The NIFTY Auto surged after the GST Council announced sharp reductions in tax rates across the automobile segment. The rate overhaul is expected to ease affordability pressures in the sector, which has been facing a structural slowdown.

Shares of two-wheeler makers Hero MotoCorp, Eicher Motors, Bajaj Auto, and TVS Motors advanced up to 5% in early trade. Passenger vehicle manufacturers Maruti Suzuki, Tata Motors, Hyundai, and Mahindra & Mahindra also gained up to 3%. The rally followed the Council’s decision to replace the multi-tier GST system with a simplified structure of 5%, 18%, and a special 40% rate for luxury vehicles.

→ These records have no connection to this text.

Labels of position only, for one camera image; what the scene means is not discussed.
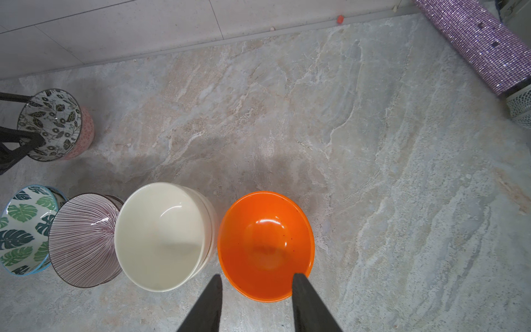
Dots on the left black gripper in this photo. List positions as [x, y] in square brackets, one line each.
[27, 140]

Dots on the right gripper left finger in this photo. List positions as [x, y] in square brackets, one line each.
[205, 315]

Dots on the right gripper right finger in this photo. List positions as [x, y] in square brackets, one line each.
[309, 311]

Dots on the black floral bowl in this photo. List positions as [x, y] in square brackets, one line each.
[67, 128]

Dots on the green leaf bowl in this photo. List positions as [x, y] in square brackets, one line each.
[25, 225]

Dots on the orange bowl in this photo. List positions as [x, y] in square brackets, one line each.
[264, 240]

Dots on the cream bowl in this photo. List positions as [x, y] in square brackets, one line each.
[165, 235]

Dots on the purple striped bowl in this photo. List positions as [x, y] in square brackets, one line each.
[81, 240]

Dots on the black perforated music stand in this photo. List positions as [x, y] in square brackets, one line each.
[15, 98]

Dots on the purple glitter tube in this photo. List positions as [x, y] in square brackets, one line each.
[499, 57]

New GST Rates on Automobiles

  • Two-wheelers below 350cc: Reduced from 28% to 18%.
  • Small petrol cars (<1200cc, <4000mm): Reduced from 28% to 18%.
  • Small diesel cars (<1500cc, <4000mm): Reduced from 28% to 18%.
  • Larger petrol cars (>1200cc, >4000mm): Earlier 28% plus cess (effective 43–50%), now 40% flat.
  • Larger diesel cars (>1500cc): Earlier 28% plus cess (effective 43–50%), now 40% flat.
  • Tractors and farm machinery: Reduced from 12% to 5%.
  • Tractor parts: Reduced from 12% to 5%.
  • Electric vehicles: Continue at 5%.

Beneficiaries Across Segments

Two-wheelers: Hero MotoCorp, Bajaj Auto, and TVS Motors benefit the most, with over 95% of their volumes in the sub-350cc category. Eicher Motors also gains with 86.5% of sales in this bracket.

Compact cars: Maruti Suzuki and Hyundai see the biggest lift as a large share of their portfolios fall under the reduced 18% slab.

SUVs and larger cars: Companies such as Mahindra & Mahindra, Toyota, and Honda benefit from a lower effective tax incidence despite the new 40% headline rate.

Farm segment: M&M, the market leader in tractors, gains from the 5% slab, which is expected to significantly reduce tractor prices and support rural demand.

EVs: Continuation of the 5% rate ensures ongoing cost advantages for electric vehicle manufacturers.

With a large share of volumes across two-wheelers, compact cars, and tractors moving into the 18% and 5% slabs, the auto sector is expected to benefit from lower ownership costs and improved demand visibility. The changes are set to take effect from September 22, ahead of the festive season, offering a potential boost to sales momentum.